Après plus de sept ans de procédure, les 726 anciens mineurs qui, soutenus par la CFDT, militaient pour la reconnaissance de leur préjudice d’anxiété, ne cachent pas leur soulagement : la cour d’appel de Douai a rendu ce vendredi 29 janvier une décision qui reconnait leur exposition fautive à des produits cancérigènes et toxiques et accorde à chacun d’entre eux 10.000 euros d’indemnisation au titre du préjudice d’anxiété.
Après avoir porté leur combat pour la première fois aux Prud’hommes en 2013, 727 anciens mineurs lorrains ont obtenu vendredi la reconnaissance de leur préjudice d’anxiété par la Cour d’appel de Douai pour une exposition à de multiples substances toxiques. Depuis le début de la procédure, qui réunissait initialement 834 plaignants, 241 d’entre eux ont développé une ou plusieurs maladies professionnelles, soit 315 maladies dont 38 cancers.
Un retour au réel
En comparant les dispositions théoriques prévues par les Houillères du bassin de Lorraine pour protéger leurs salariés aux conditions de travail attestées tant au fond que dans les installations « au jour », la Cour constate la réalité des risques liés aux poussières et fumées toxiques, pointe des masques mal adaptés ou en nombre insuffisants et y voit un manquement aux obligations de sécurité de l’employeur.
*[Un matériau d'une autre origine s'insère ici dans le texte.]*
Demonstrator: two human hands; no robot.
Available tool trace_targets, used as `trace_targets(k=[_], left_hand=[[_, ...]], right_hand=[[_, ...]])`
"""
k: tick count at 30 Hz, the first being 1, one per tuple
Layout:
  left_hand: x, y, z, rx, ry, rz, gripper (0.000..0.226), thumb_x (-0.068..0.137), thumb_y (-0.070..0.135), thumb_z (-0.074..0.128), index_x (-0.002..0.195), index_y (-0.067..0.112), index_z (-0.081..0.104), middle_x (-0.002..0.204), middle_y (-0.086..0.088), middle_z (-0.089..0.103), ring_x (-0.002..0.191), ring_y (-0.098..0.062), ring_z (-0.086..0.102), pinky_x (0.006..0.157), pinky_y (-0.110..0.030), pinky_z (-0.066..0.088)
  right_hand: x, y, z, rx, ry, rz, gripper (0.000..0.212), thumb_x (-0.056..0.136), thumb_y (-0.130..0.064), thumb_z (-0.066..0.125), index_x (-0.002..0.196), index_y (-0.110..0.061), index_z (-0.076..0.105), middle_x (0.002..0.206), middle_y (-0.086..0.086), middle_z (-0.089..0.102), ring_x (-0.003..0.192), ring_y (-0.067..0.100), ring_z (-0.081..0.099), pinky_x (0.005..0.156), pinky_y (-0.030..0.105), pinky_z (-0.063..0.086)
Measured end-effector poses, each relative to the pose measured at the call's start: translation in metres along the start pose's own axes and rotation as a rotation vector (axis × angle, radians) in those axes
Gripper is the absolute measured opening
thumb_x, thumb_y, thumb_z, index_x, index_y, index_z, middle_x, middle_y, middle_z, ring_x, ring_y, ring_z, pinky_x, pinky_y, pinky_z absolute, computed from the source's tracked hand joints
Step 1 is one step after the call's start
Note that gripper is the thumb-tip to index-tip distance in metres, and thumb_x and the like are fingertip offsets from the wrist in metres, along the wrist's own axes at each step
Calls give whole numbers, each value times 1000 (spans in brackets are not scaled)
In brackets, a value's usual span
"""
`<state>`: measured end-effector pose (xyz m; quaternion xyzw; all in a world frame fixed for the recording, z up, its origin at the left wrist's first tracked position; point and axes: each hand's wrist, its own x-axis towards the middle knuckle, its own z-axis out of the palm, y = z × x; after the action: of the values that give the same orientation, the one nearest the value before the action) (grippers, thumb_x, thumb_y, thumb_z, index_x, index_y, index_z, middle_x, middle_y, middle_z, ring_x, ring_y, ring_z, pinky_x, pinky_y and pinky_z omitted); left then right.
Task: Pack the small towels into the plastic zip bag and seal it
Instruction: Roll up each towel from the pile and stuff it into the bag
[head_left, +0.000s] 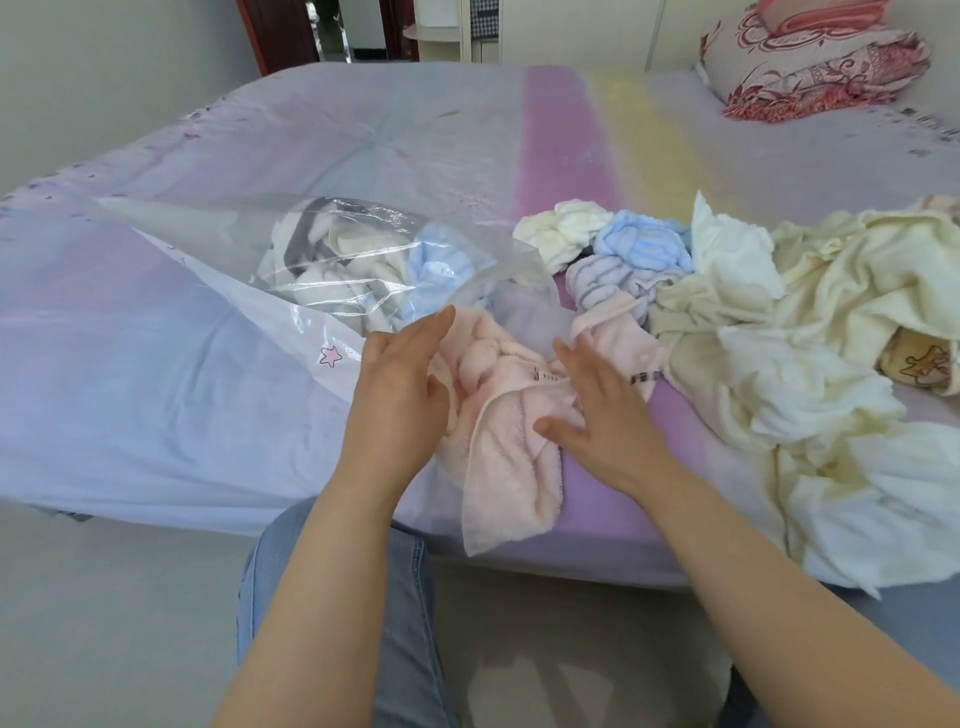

La crainte de développer une maladie grave ou mortelle induisant un bouleversement des conditions d’existence, ce préjudice doit être indemnisé.
Ce jugement marque un retour au réel. Les expositions fautives peuvent déclencher des silicoses ou des cancers 30 ans plus tard, quand il n’y a plus rien à juger. Le préjudice d’anxiété permet aujourd’hui au salarié de saisir le juge dès que la faute est commise.
Jean-Paul Teissonnière
L’avocat et son confrère Cédric de Romanet ont défendu les mineurs au sein du cabinet TTLA.
Coups de boutoir
Le combat initié par les retraités du bassin houiller lorrain a porté des coups de boutoir successifs aux jurisprudences qui, depuis 2010, limitait le bénéfice du préjudice d’anxiété aux salariés exposés à l’amiante et relevant d’une catégorie d’entreprises dûment listée. En 2019, les arrêts de l’assemblée plénière du 5 avril, puis l’arrêt de la chambre sociale du 11 septembre, ont accordé à tous les salariés la possibilité d’invoquer le préjudice d’anxiété pour des expositions à des produits toxiques, chimiques ou cancérigènes autres que l’amiante. Le raccourcissement du délai de prescription, passé, dans l’intervalle, de 30 à 5, puis 2 ans, et l’obligation, pour le plaignant, d’étayer très précisément le manquement de l’employeur à ses obligations de sécurité, limitera le nombre de plaintes à l’avenir.
Mais le combat des mineurs aura replacé la sécurité au travail au cœur des débats. Inlassable porte-parole de ses anciens collègues, François Dosso voit aussi dans cet épilogue une reconnaissance inestimable :
Lorsque nous disions ce que nous avons vécu au travail, nous disions la vérité. Les mineurs ne sont pas des menteurs.